Isso não significa que não veremos mais conflitos de natureza político-ideológica, mas a tendência é que eles, cada vez mais, deem lugar aos conflitos culturais e, num grau acima e que ainda não presenciamos de maneira violenta, civilizacionais. E é precisamente com esses dois que nos devemos se preocupar, pois eles são muito mais complexos, arraigados, dificilmente solucionáveis e, geralmente, tendem a ser infindáveis até a completa dominação ou eliminação do inimigo, apesar de interstícios de paz (que podem perdurar por séculos).
Na Ucrânia, o conflito que emerge tem raízes notadamente culturais, embora as crises política e econômica e a corrupção tenham contribuído para os dissensos entre a população com vínculos com a Rússia – no leste – e a população com vínculos a povos europeus – no oeste. O estopim da crise foi a desistência do então presidente, Viktor Yanukovich, de firmar um acordo com a União Europeia que criaria as bases para o ingresso do país no bloco.
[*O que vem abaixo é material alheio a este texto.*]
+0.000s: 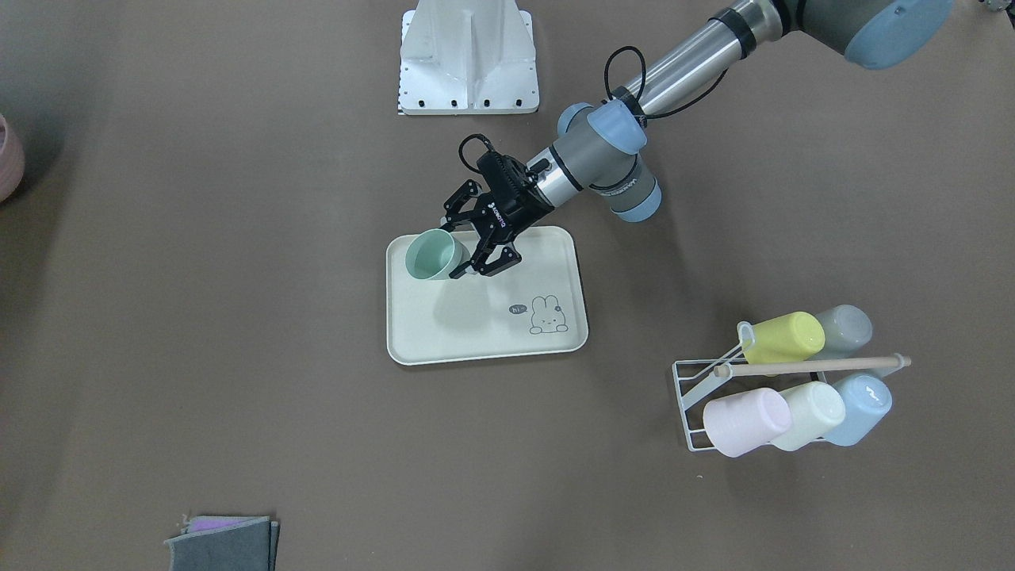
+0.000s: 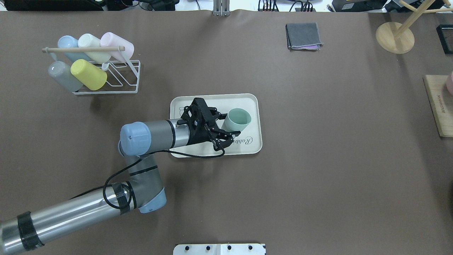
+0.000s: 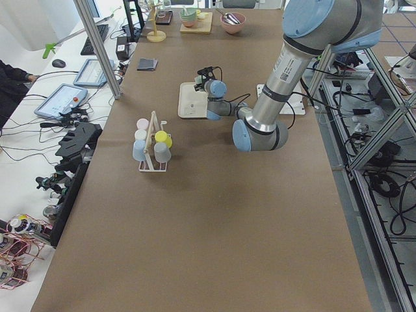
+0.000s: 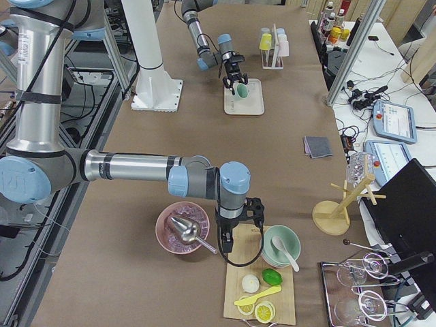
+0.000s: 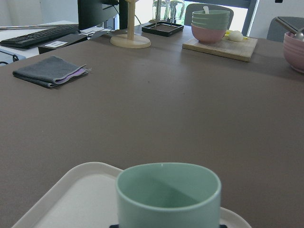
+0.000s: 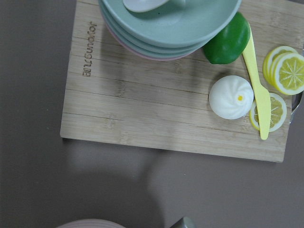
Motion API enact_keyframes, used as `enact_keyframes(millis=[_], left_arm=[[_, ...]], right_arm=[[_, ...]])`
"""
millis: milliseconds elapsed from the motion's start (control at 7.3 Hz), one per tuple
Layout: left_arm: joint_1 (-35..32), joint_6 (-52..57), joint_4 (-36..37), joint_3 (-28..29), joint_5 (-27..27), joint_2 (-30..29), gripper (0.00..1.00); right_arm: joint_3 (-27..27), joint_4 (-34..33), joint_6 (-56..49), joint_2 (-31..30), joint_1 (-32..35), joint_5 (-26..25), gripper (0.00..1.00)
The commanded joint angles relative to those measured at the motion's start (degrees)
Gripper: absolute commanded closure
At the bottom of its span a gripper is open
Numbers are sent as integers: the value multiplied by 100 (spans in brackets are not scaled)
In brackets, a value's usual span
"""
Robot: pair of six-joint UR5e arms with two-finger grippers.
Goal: Pick up and place green cup on tray
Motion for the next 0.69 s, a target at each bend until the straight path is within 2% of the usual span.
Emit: enact_keyframes(millis=[0,274,548], left_arm=[[-63,9,7,8,33,31,79],[-177,10,-2,8,33,145,77],[-195,45,-2,8,112,146,64]], right_arm=[[2,0,0,7,0,0,0],[-7,0,0,7,0,0,0],[-7,0,0,7,0,0,0]])
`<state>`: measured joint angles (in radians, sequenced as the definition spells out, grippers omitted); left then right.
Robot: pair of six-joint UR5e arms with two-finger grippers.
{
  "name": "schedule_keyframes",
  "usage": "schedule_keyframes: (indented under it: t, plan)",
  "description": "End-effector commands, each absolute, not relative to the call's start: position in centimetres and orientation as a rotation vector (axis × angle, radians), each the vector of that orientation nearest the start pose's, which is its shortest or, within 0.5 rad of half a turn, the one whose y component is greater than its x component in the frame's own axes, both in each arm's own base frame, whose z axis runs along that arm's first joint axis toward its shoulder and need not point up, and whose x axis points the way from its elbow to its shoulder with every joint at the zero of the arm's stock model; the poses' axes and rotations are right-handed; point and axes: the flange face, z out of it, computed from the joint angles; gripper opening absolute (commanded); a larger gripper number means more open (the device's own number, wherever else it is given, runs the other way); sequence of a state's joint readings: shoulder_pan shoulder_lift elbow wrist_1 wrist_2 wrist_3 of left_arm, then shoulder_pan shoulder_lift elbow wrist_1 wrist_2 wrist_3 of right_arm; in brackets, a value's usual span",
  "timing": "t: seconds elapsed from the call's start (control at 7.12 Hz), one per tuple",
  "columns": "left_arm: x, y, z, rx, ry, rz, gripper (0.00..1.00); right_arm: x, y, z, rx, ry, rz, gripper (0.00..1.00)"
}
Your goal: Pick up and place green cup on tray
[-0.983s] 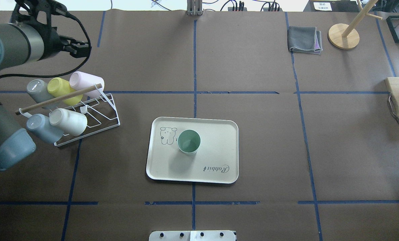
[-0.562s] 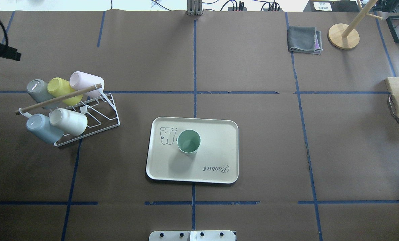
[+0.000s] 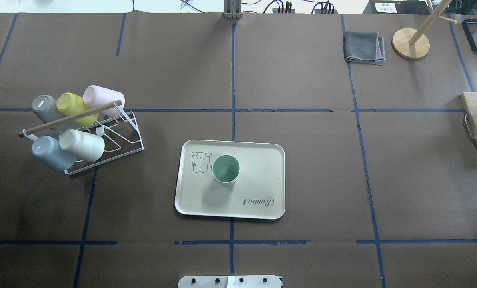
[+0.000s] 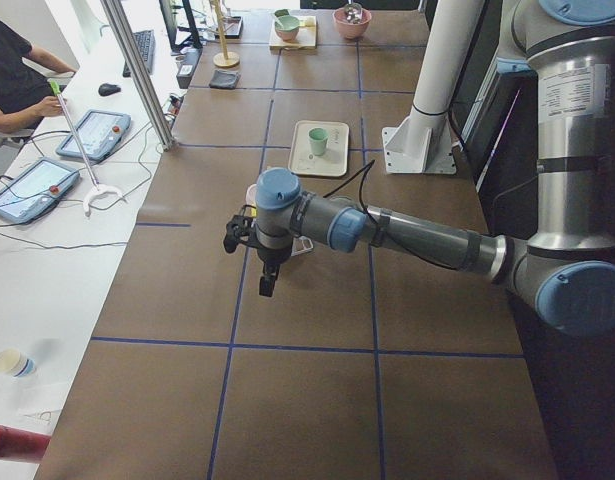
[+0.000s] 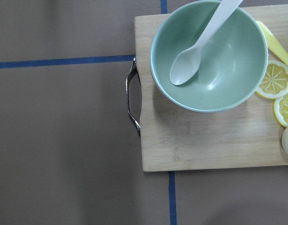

O cerne da questão está nas diferenças culturais entre eslavos europeizados e russo-eslavos, principalmente de língua e de religião – russo-ortodoxos e uniatas (cristãos originalmente ortodoxos, mas formalmente ligados à Santa Sé). Acresça-se ao quadro o ódio quase centenário dos ucranianos nacionalistas contra os russos em virtude do Holodomor, genocídio perpetrado por Stalin no início da década de 1930 que deixou milhões de mortos e famintos. Os mapas superiores ajudam a entender como a Ucrânia é dividida pela língua e pela etnia (em evidência, a Crimeia, território invadido e ocupado pelos russos) e os inferiores sobre como essa divisão reflete na política e nas urnas.
Entretanto, apesar dessas diferenças de identidade cultural e nacional, elas não são insuperáveis e, por si só, dificilmente resultariam num conflito armado, sobretudo porque as duas etnias se concentram relativamente separadas nas porções ocidental e oriental do território ucraniano.
Ocorre que essas diferenças foram aprofundadas por uma decisão unilateral de Yanukovich, que, na prática, foi chantageado por Putin. De qualquer modo, hoje, a pergunta que se deve fazer é “Quem você é?”, e não mais “De que lado você está?”, como foi durante toda a Guerra Fria.
Pesquisas de opinião durante os protestos dos últimos meses revelaram que cerca de metade da população é favorável ao estreitamento das relações com a Europa, e um terço é contrário. Então não existe predominância clara e inequívoca por qualquer dos lados. No curto-prazo, não há perspectiva de qualquer solução.
Nos EUA e no Brasil as reações à invasão da Crimeia têm sido curiosas, pois se mistura preferência ideológica com cultura. Comecemos pela esquerda. Nos EUA, a maioria dos democratas obviamente apoia a reação precavida de Barack Obama diante da invasão do território ucraniano. No Brasil, contudo, não são raras as manifestações de apoio e idolatria a Vladimir Putin, visto por muitos como o “sujeito que finalmente resolveu enfrentar o imperialismo dos EUA e de seus asseclas”, como se os norte-americanos tivessem exercido influência relevante na decisão dos ucranianos de fazer parte da Europa.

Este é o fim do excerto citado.